### [What you will do]
Lines with the word "white": copy all of them from the entries below.

### [Records provided]

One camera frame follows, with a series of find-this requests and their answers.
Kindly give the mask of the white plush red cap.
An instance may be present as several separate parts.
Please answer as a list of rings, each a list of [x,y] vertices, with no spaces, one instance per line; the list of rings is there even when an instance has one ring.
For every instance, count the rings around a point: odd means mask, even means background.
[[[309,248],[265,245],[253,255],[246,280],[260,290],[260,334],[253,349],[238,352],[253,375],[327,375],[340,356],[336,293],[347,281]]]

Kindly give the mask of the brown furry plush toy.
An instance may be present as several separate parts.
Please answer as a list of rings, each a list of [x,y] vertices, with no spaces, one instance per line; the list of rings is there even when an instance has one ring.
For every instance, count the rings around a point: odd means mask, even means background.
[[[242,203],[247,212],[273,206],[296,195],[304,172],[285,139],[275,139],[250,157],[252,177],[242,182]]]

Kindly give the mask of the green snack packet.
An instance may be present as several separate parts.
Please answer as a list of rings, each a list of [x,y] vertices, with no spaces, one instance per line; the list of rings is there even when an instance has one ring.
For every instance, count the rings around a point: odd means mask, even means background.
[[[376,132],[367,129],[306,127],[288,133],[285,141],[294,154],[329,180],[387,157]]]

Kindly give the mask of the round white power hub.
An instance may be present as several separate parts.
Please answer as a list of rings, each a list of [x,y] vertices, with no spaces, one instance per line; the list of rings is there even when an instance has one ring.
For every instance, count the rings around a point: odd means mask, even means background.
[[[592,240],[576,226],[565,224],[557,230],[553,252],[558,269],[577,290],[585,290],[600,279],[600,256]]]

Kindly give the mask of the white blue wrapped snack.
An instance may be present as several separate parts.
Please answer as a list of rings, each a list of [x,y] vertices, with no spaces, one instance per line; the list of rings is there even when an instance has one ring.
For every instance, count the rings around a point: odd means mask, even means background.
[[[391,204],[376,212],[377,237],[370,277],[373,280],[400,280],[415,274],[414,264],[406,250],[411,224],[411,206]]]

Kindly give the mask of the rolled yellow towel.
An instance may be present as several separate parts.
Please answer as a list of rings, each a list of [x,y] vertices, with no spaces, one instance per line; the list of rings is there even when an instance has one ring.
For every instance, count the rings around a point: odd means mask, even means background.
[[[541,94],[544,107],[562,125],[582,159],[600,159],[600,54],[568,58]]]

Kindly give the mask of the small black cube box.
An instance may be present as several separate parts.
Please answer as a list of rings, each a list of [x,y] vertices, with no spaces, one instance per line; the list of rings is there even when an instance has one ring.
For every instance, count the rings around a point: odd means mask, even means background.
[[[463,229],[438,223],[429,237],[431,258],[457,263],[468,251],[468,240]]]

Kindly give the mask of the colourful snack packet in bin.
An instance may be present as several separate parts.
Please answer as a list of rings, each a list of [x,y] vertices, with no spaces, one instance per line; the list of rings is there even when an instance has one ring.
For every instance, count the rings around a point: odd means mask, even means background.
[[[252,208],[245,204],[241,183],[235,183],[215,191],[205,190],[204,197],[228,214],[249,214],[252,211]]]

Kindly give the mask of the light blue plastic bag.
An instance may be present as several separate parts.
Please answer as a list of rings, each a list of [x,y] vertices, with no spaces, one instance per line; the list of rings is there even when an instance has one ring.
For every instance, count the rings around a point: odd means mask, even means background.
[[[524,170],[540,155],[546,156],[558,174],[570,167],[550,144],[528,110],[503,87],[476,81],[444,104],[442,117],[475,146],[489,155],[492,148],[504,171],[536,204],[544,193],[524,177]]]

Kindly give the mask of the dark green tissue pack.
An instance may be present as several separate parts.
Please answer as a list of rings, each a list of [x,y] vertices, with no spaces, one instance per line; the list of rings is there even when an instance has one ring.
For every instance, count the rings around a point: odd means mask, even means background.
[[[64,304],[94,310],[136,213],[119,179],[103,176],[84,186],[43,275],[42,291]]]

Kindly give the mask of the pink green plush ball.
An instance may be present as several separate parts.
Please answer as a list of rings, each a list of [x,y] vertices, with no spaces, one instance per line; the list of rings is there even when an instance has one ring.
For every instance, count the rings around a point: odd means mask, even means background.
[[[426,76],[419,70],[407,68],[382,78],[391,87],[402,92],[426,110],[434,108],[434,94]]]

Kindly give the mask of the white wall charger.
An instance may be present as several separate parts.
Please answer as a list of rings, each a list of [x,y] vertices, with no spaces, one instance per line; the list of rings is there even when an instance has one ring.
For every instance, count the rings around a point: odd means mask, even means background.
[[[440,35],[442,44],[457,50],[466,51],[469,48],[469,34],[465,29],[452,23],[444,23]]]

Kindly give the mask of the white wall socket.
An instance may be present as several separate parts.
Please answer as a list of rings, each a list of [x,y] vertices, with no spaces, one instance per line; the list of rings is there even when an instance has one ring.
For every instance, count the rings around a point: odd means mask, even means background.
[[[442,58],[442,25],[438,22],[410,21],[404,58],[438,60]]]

### [Solution to this problem]
Kindly give the mask of the white plush red cap.
Kindly give the mask of the round white power hub.
Kindly give the mask of the white blue wrapped snack.
Kindly give the mask of the white wall charger.
Kindly give the mask of the white wall socket.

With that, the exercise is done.